Dalam menyelesaikan persoalan hukum, golongan Ahlussunnah Wal-Jama’ah berpedoman kepada Al-Qur’an dan Hadits sebagai sumber utama, kemudian didukung dengan ijma’ dan qiyas. Empat dalil ini yang harus menjadi rujukan setiap Muslim dalam mengambil suatu keputusan hukum. Imam al-Syafi`i dalam kitabnya al-Risalah menegaskan.
“Seseorang tidak boleh mengatakan ini halal atau ini haram, kecuali ia telah mengetahui dalilnya. Sedangkan mengetahui dalil itu didapat dari al-Qur’an, hadits, ijma’ atau qiyas.” (Imam al-Syafi’i, al-Risalah, hal. 36).

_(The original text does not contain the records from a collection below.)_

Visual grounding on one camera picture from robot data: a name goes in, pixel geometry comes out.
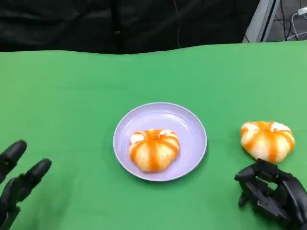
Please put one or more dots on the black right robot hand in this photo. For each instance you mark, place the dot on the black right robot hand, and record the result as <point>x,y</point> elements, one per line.
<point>275,198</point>

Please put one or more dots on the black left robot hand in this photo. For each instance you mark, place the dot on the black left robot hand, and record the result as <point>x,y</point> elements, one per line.
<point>14,191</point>

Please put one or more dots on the orange and white toy bread roll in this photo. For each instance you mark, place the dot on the orange and white toy bread roll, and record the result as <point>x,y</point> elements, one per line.
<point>153,153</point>
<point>266,143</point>

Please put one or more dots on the green tablecloth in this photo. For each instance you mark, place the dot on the green tablecloth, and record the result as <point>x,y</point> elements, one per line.
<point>72,95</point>

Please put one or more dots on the lilac plate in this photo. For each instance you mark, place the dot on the lilac plate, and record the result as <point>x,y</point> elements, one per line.
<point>156,117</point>

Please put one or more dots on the black cloth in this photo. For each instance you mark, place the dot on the black cloth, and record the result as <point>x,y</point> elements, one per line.
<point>72,24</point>

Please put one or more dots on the white power adapter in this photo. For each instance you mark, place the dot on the white power adapter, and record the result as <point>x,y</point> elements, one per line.
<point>301,11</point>

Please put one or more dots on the grey metal frame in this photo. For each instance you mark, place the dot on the grey metal frame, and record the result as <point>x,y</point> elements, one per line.
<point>260,21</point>

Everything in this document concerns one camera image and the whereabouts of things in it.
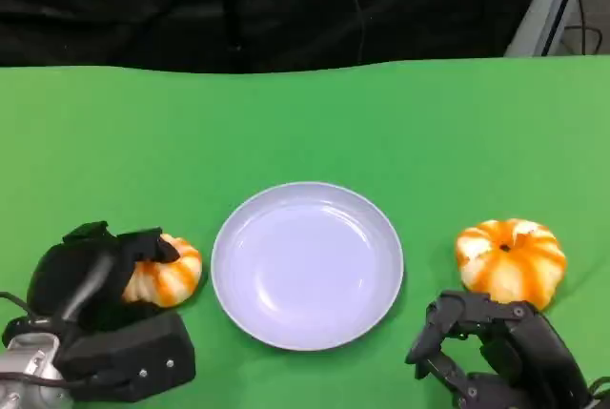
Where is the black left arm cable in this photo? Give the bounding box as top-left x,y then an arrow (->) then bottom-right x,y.
0,290 -> 37,322

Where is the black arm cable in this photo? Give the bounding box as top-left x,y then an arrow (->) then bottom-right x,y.
588,375 -> 610,400
0,290 -> 37,322

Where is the green table cloth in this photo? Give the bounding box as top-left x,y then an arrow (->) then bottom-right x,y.
0,55 -> 610,409

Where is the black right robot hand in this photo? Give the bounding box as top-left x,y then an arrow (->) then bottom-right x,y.
404,290 -> 596,409

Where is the aluminium frame profile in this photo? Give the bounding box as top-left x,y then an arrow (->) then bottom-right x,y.
503,0 -> 606,57

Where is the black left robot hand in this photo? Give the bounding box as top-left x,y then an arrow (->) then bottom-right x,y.
26,221 -> 182,333

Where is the orange white toy bread roll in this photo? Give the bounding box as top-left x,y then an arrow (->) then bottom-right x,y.
121,233 -> 204,309
456,217 -> 568,311

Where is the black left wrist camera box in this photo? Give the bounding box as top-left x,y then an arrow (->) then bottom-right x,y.
54,311 -> 197,403

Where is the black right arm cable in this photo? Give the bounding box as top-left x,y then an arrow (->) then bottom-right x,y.
588,375 -> 610,400

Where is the lilac plate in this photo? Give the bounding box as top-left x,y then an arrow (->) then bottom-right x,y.
211,181 -> 405,352

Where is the black cable on floor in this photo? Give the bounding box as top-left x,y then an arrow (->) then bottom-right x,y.
564,0 -> 602,55

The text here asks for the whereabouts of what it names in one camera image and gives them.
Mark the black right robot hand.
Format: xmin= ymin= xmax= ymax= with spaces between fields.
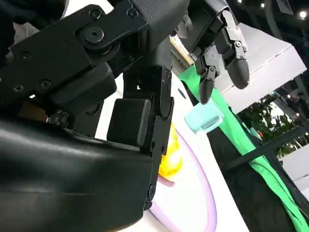
xmin=0 ymin=0 xmax=190 ymax=232

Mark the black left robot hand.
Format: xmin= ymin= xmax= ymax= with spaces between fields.
xmin=175 ymin=0 xmax=251 ymax=105

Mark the orange white toy bread roll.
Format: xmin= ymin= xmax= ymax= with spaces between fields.
xmin=157 ymin=122 xmax=183 ymax=182

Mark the white cabinet block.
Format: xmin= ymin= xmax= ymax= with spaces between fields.
xmin=216 ymin=22 xmax=308 ymax=114

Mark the pale green mug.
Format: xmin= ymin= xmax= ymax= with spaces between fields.
xmin=183 ymin=100 xmax=225 ymax=134

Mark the green leafy plant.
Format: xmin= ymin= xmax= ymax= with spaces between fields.
xmin=238 ymin=96 xmax=304 ymax=157

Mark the green cloth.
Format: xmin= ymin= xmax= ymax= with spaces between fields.
xmin=178 ymin=65 xmax=309 ymax=232

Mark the black upright pole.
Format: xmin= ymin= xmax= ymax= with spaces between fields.
xmin=224 ymin=125 xmax=309 ymax=171

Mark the lilac plate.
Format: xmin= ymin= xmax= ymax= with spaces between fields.
xmin=149 ymin=127 xmax=218 ymax=232

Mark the black backdrop cloth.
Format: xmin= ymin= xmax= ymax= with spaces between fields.
xmin=187 ymin=89 xmax=309 ymax=232

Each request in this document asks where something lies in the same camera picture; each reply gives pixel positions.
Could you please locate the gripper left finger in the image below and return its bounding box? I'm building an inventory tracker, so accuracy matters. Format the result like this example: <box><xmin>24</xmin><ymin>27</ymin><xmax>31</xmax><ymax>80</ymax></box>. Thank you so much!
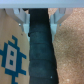
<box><xmin>3</xmin><ymin>8</ymin><xmax>32</xmax><ymax>30</ymax></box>

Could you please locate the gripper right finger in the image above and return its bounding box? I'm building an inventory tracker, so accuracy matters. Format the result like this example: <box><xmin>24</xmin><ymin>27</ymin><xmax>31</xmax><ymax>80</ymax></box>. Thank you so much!
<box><xmin>47</xmin><ymin>8</ymin><xmax>73</xmax><ymax>29</ymax></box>

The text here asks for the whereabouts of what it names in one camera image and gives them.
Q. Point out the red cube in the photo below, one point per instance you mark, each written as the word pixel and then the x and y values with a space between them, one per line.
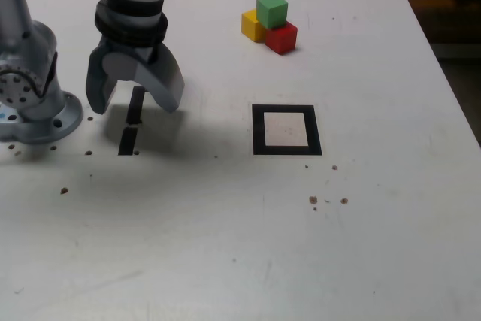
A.
pixel 282 39

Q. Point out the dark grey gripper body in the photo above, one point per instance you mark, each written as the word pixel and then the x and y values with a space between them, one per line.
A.
pixel 144 54

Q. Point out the black tape strip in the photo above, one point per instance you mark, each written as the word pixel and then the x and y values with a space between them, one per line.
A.
pixel 127 140

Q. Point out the green cube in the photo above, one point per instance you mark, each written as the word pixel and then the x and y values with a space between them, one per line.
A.
pixel 272 11

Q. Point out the yellow cube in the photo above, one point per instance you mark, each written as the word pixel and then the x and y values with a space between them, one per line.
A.
pixel 251 28

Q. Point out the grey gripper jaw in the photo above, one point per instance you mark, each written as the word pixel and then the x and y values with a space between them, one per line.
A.
pixel 165 80
pixel 95 84

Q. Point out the black tape square outline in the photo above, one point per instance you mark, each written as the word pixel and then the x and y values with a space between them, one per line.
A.
pixel 258 129

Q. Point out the dark brown background furniture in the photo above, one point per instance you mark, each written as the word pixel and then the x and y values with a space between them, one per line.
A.
pixel 443 16

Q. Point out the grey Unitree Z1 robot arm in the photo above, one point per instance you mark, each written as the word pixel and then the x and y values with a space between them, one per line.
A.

Pedoman ini dipetik dari firman Allah SWT:
Pedoman ini dipetik dari firman Allah SWT:
يَآاَيُّهَا الَّذِيْنَ آمَنُوْا اَطِيْعُوْا اللهَ وَاَطِيْعُوْا الرَّسُوْلَ وَاُوْلِى اْلأَمْرِ مِنْكُمْ. وَاِنْ تَنَازَعْتُمْ فىِ شَيْءٍ فَرُدُّوْهُ اِلىَ اللهِ وَالرَّسُوْلِ اِنْ كُنْتُمْ تُؤْمِنُوْنَ بِااللهِ وَالْيَوْمِ اْلآخِرِ ذَلِكَ خَيْرٌ وَاَحْسَنُ تَأْوِيْلاً (النساء: 59)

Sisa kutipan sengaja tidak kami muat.